Throughout the past few devotionals, we've concentrated our attention on the value of allowing our bodies sufficient time to rest. As important as that is, there is another rest that is equally important---resting our minds.

I'm referring here to releasing the things that drag us down and torment us. As we shall see, God has a much better plan. He wants us to trust Him, to let Him handle all of that, rather than churning and worrying. When we strain and struggle, we end up mentally exhausted. When we release to Him the details we cannot handle, He takes charge and . . . we relax!

There once lived a man named Joseph, who was the youngest in a very large family. All of his brothers were jealous of him, so they turned against him, mistreated him, and finally sold him to a caravan of strangers: "Out of sight, out of mind" was their thinking. How unfair!

Long story short, the brothers returned home, lied to their daddy, telling him that Joseph had been killed . . . and Joseph wound up in Egypt. He was then sold as a common slave and was forced while still a teenager to begin another life in a country far removed from home. After more unfair treatment, including his being falsely accused of rape, serving a prison sentence, and being left and forgotten in an Egyptian dungeon for years, he was finally released. And---would you believe it?---he ultimately became the prime minister of Egypt, serving as the Pharaoh's right-hand man. Among many other huge responsibilities, he was in charge of overseeing the vast food supply for that nation. The man went from the pit to the pinnacle---that's when things got really interesting.
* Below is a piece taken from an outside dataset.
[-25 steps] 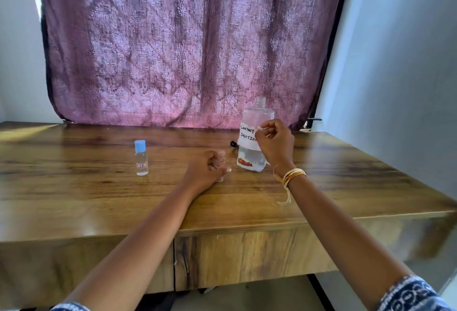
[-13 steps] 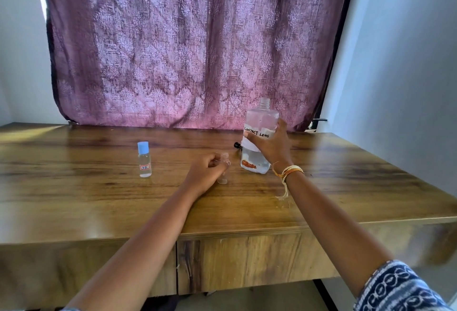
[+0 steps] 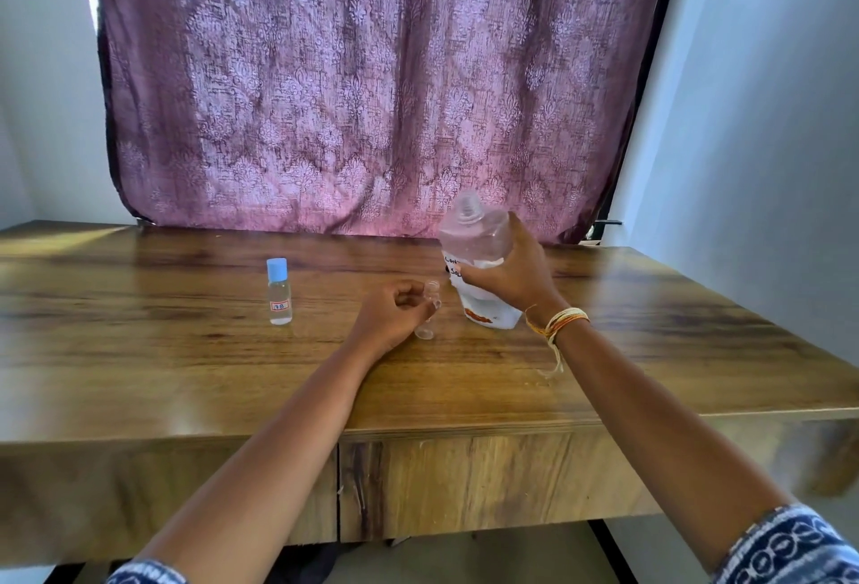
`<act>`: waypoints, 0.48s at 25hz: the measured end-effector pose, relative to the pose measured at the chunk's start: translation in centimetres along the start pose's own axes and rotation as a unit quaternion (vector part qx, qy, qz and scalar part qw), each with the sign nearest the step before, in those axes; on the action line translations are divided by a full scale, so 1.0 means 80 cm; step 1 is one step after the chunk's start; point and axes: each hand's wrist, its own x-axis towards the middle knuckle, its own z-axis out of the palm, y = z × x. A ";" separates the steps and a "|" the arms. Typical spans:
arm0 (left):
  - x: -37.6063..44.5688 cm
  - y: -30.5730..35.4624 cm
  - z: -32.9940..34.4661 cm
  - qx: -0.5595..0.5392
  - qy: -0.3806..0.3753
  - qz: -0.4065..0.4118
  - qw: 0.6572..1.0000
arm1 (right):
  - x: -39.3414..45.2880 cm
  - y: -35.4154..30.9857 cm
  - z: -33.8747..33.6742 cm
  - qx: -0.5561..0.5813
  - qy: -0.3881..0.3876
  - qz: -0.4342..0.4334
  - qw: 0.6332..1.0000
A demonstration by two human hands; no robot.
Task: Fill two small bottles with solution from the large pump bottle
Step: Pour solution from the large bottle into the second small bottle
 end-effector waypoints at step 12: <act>-0.004 0.009 0.000 -0.071 -0.004 -0.004 0.997 | -0.015 0.038 0.002 -0.162 -0.018 -0.153 0.975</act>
A famine struck the entire region of land---a severe famine. It became so extreme that those same brothers, who had heard that Egypt had grain in abundance, traveled there to meet with the prime minister (!), not knowing that he was their long-lost younger brother. To cut to the chase, when they found out, panic set in. They anticipated his revenge to the maximum, paying them back for all the wrong they had done to him. It never happened. Joseph had refused to become resentful and bitter, even though those men deserved the severest of punishments.

Instead of retaliating, Joseph forgave them.

How could he? Plain and simple, he left all vengeance to the Lord. To use our terms, Josephrested and relaxed, trusting in His God.